Students studying for jobs yet to be invented, shares speaker at SMC

Published 2:59 pm Sunday, October 29, 2017

Students in school today can expect to change jobs 11 times between ages 18 through 42.

Sixty-five percent will find themselves working at jobs which do not yet exist, said Jim Wardlaw, owner and chief change agent for Stitch Brand and Culture in Buffalo, New York, Oct. 26 in his lecture, “Creative Thinking:  A Crucial 21st Century Workplace Skill,” for Southwestern Michigan College’s Academic Speaker Series.

Four trends drive emphasis on creativity: exponential, overwhelming speed of change; information overload; workplace demand; and new challenges.

“Before light bulbs, you went to bed when the sun went down,” Wardlaw said. “Our workday was when it was light outside. Today, people can work 24/7. Product life cycles are accelerating dramatically. High-tech products move into markets in a matter of months. Honda went from 60 to 36 months for product development; GE, 84 to 48; Mattel, 18 to five; Hewlett Packard, 54 to 22; Honeywell, 48 to 10.”
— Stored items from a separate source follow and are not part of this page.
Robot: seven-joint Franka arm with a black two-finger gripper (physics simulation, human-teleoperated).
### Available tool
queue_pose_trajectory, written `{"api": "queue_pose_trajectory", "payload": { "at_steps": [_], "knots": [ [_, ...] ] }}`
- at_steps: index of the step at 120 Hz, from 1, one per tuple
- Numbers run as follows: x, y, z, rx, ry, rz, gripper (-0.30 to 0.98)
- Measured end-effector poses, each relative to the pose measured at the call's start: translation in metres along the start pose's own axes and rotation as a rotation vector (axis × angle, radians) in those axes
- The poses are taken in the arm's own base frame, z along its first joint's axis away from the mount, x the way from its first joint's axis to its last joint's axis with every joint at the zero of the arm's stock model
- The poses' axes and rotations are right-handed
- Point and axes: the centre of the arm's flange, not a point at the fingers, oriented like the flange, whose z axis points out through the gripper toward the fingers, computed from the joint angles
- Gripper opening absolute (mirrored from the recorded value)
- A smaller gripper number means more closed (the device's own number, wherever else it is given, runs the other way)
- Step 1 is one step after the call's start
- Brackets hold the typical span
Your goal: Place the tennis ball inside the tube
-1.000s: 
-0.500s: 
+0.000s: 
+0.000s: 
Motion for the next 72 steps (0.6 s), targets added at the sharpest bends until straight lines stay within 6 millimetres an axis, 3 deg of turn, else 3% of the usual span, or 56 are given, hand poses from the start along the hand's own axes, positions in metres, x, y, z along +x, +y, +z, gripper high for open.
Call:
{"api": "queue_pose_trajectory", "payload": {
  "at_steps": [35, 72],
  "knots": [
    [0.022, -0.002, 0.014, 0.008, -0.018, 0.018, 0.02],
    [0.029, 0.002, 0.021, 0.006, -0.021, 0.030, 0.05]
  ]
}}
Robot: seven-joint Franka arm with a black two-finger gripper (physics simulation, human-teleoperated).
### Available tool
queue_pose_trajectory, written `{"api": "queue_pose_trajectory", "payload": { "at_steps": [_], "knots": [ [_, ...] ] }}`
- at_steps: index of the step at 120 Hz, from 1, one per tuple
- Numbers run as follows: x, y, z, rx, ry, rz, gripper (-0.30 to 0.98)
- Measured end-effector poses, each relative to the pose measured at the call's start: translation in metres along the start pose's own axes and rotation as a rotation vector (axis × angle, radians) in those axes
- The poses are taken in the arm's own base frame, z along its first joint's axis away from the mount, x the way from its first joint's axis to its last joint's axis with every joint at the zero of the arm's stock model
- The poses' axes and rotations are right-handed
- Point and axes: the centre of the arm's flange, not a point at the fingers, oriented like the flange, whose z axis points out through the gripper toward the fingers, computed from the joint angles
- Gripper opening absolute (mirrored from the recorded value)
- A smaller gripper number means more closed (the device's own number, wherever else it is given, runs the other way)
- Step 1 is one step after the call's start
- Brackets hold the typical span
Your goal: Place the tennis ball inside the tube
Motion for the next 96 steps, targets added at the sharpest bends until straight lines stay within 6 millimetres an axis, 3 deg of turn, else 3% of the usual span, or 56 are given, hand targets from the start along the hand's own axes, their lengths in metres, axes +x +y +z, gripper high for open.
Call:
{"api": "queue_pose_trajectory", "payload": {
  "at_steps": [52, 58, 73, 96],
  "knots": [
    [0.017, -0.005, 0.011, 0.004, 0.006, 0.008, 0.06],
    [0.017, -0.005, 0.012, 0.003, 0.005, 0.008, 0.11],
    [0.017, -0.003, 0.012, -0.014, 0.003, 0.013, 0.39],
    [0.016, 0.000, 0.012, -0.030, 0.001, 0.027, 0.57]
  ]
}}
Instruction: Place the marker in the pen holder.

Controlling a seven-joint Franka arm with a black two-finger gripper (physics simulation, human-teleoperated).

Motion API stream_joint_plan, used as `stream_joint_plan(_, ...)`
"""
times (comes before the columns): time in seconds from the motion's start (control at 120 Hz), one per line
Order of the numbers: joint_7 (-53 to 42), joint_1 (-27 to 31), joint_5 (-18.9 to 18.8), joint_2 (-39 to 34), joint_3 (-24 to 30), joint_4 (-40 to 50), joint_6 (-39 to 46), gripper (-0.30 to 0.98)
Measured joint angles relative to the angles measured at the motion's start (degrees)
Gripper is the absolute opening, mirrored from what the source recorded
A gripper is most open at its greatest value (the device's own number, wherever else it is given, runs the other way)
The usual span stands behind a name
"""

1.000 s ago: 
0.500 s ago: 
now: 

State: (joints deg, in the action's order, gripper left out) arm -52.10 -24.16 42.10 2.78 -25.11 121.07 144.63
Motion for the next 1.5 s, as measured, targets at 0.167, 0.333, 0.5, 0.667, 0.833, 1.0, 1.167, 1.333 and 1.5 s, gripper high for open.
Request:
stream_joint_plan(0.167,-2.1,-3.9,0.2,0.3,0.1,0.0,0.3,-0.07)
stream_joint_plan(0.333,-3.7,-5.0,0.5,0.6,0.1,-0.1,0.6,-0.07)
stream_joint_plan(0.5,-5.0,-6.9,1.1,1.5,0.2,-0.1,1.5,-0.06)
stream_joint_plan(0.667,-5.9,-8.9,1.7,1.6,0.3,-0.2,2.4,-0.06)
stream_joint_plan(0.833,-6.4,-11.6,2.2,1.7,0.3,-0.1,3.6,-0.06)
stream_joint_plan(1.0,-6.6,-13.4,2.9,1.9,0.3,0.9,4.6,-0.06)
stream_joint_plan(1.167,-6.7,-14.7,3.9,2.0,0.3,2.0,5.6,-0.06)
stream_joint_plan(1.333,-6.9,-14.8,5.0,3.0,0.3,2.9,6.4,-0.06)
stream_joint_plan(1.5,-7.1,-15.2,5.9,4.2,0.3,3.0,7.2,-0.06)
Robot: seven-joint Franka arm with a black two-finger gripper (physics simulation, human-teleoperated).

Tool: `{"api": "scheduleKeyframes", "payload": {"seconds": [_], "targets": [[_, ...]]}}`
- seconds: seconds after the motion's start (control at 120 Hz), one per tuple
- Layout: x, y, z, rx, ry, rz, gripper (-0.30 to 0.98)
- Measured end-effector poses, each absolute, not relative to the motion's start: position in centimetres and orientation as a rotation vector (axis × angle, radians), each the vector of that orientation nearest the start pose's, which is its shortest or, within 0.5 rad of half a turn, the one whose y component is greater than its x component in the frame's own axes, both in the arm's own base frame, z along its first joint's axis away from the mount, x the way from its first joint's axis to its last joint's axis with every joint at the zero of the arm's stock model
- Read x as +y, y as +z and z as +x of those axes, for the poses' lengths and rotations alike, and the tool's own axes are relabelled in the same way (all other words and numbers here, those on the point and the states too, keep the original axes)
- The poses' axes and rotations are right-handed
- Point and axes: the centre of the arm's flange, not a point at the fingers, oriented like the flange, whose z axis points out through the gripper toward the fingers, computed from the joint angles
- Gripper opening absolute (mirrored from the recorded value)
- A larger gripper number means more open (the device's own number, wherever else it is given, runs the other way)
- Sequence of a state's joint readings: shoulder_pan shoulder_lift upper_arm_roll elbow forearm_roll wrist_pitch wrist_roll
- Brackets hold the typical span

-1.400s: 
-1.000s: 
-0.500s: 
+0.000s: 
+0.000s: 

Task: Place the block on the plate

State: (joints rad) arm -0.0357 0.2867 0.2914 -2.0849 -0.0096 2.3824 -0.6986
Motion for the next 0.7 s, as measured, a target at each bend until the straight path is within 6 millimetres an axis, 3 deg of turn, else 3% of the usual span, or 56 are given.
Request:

Innovation “is a very important part of how we move forward strategically,” Wardlaw said. “Seventy percent of executives see innovation as one of their top three drivers for growth. Seventy-five percent see it as one of the top three additions in their business. Eighty-four percent recognize it as one of the very important initiatives they adopt. Everything we do today is about moving things forward quickly. It’s exhausting! In 1900, less than 10 percent of jobs were in ‘creative industries.’ By 2000, 30 percent.”

“Remember about all this speed,” he added, “You can have creativity without innovation, but you cannot have innovation without creativity. Creativity is what drives practical application of great ideas to problems.”

“We have more information than we know what to do with,” Wardlaw said. “YouTube posts 300 hundred hours of new video every minute. Five billion videos are viewed daily. It took from the beginning of calendars to 1500 for information to double; 250 years for it double again; and 150 years for it to double again; from 1900 to the mid-’50s, it doubled every 25 years. In 2006, IBM said data doubled every 11 hours. It’s more than we can comprehend. By 2020, every human on the planet will be generating 1.7 megabytes of information a second. The problem with holding the world in your hands is we’re completely overstimulated. Set (your phones) down every once in a while. Your brain needs time to catch up and reflect. We’re all dopamine addicts.”

Wardlaw defined creativity as the ability to modify self-imposed constraints.

All people are creative, though capabilities vary.

There is a “call for creativity” from workplaces seeking problem-solving, flexibility, adaptability and leadership with the “rub being it’s difficult to find.”

“An environment where ideas are the currency is more productive, impacting the bottom line. Leadership is 40-60 percent responsible for the creative climate. Of jobs today, 47 percent are likely to be automated in the next 20 years. Those that are future-proof are human skill-based and require ideas, insight, interaction and thinking, undergirding the importance of creativity and innovation. It is our purpose in life to create. It’s the compulsion that drives us forward.”

Wardlaw earned a master’s degree in creative studies from the International Center for Studies in Creativity at SUNY Buffalo State.

For 12 years, 1995-2007, he served as CEO/principal of Publicom, an East Lansing advertising agency specializing in brand management for clients throughout the Midwest.

He held executive positions with McLaren Health Care Corp. in Flint in 2008-09 and Lifestyle Lift in Troy, 2009-12.

“I’m more an entrepreneurial guy than a corporate guy,” Wardlaw realized. “In high school, I was voted ‘Most Head in the Clouds.’ I ran for state Senate. I was recognized as Entrepreneur of the Year by Greater Lansing Business Monthly magazine.”

He moved to Buffalo in 2012 “after I got hit by a ‘freight train.’ My marriage of 25 years ended, my father died and I lost my corporate job in the span of two months. I think I had the honor of being the student with the longest commute. Every Monday, I drove from Detroit to Buffalo, lived in a little rented room and drove back every Thursday. I did that for a year and a half.”

Wardlaw, a 1980 Union High School graduate whose “journey to creativity started here in Dowagiac,” the night before heard Round Oak Revisited’s ghost stories at Philo’s.

“One was about the Dewey Lake monster,” he said. “We used to challenge everyone to walk alone down Swisher Street.”

Wardlaw moved to Sister Lakes in 1975 and lived at Dewey Lake until leaving for Michigan State University and his 1985 graphic design bachelor’s degree.